-- Data for processing follows --

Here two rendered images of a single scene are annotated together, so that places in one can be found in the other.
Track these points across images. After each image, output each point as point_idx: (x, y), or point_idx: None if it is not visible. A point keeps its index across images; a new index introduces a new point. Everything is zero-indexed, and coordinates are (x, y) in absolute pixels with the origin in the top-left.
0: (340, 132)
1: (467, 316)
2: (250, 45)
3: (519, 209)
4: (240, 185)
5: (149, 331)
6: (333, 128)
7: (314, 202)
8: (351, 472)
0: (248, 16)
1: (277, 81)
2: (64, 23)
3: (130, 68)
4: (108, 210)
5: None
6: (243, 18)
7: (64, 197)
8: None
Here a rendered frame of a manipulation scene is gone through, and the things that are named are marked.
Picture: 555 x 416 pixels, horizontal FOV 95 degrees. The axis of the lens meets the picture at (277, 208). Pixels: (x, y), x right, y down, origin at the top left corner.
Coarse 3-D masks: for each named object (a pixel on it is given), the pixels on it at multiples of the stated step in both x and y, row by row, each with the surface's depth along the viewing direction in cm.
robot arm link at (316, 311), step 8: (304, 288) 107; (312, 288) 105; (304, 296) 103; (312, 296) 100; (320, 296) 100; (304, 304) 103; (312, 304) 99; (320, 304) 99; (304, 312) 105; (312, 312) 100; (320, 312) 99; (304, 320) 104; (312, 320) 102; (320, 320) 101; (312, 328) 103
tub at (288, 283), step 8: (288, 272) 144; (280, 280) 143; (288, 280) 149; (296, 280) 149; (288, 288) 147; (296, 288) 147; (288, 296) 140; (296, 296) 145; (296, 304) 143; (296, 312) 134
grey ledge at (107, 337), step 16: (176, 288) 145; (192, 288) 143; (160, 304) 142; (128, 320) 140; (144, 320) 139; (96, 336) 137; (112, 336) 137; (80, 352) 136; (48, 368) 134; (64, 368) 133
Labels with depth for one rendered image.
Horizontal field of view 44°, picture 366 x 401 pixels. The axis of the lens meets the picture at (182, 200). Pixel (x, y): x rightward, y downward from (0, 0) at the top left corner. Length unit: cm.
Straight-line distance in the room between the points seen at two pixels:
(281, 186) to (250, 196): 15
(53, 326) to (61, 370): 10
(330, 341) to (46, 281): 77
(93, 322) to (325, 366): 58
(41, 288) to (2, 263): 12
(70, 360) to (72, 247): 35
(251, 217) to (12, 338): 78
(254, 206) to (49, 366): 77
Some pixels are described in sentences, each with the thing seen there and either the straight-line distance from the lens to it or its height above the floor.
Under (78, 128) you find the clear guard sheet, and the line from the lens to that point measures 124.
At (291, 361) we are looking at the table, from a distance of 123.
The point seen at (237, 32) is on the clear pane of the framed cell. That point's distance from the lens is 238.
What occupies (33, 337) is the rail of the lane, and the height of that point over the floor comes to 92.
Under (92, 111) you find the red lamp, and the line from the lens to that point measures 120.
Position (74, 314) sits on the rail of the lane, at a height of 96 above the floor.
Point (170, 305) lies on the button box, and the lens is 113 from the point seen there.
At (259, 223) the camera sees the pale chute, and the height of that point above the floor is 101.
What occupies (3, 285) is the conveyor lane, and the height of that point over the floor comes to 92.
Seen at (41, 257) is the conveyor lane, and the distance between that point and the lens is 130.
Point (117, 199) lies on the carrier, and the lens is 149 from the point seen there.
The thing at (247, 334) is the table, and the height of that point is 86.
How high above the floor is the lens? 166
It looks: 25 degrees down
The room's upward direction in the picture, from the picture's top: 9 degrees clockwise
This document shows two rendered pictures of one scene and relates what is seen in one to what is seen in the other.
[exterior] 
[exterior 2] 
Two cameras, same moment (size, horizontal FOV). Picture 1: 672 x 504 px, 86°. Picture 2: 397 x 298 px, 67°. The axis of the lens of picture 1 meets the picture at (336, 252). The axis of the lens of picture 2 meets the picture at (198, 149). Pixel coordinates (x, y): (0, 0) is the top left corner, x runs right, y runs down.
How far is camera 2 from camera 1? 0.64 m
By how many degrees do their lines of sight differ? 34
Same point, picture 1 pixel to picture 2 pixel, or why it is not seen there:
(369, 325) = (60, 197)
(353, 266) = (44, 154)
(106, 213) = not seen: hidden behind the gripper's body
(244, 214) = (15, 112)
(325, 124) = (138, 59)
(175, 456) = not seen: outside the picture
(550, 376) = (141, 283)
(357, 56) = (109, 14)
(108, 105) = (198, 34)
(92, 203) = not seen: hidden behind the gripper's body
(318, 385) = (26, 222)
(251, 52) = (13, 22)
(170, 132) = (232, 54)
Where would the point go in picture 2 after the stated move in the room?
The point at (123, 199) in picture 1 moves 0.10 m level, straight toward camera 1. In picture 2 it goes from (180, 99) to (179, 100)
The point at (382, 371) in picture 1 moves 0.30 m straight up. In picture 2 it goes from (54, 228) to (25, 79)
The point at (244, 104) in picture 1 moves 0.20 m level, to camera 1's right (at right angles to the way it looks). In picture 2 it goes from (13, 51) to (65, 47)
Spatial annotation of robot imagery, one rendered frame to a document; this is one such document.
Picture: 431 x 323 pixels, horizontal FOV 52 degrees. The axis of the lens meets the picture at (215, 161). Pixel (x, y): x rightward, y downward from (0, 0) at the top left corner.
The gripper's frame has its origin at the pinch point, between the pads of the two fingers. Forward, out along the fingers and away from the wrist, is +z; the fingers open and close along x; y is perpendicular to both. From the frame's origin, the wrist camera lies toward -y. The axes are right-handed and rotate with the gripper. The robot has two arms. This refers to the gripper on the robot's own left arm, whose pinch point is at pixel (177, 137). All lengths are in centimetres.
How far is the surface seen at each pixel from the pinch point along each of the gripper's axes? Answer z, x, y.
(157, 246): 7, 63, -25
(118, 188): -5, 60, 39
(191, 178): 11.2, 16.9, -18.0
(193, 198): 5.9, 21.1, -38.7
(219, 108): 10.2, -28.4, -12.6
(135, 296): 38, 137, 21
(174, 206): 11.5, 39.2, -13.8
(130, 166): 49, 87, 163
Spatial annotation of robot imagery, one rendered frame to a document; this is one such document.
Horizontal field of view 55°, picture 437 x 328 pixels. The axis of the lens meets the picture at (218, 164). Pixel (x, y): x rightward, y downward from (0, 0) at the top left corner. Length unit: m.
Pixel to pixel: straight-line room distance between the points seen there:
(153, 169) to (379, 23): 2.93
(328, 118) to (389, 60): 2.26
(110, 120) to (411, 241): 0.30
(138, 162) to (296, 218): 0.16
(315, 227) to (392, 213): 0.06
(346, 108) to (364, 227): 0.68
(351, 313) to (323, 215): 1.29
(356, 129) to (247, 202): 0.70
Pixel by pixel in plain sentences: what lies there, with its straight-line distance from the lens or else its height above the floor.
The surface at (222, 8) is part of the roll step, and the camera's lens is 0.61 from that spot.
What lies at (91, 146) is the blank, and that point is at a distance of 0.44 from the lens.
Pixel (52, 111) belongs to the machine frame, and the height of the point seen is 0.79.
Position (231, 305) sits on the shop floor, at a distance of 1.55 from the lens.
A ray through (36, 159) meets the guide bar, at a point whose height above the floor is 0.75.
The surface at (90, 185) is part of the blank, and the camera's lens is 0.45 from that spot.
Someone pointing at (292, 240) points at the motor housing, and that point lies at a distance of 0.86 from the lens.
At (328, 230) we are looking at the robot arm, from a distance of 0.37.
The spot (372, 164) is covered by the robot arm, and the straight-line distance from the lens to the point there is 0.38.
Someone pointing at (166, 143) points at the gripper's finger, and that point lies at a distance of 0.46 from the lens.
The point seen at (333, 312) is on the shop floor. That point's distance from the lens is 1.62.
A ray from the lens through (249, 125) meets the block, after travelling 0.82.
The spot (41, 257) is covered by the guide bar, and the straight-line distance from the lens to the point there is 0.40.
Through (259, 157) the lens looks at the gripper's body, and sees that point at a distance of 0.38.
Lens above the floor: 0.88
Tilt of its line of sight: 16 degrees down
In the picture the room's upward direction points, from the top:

-- Data for processing concluded --

* Exercise objective *
With the line holding "Track these points" as the first and the line holding "7: (314, 202)" as the last, please transcribe exactly the lines of the material above in that range and nothing else.

* Answer to the problem *
Track these points across images. After each image, output each point as point_idx: (x, y), or point_idx: None if it is not visible. A point keeps its index across images; a new index introduces a new point. Everything is zero-indexed, and coordinates are (x, y) in absolute pixels with the origin in the top-left.
0: (340, 132)
1: (467, 316)
2: (250, 45)
3: (519, 209)
4: (240, 185)
5: (149, 331)
6: (333, 128)
7: (314, 202)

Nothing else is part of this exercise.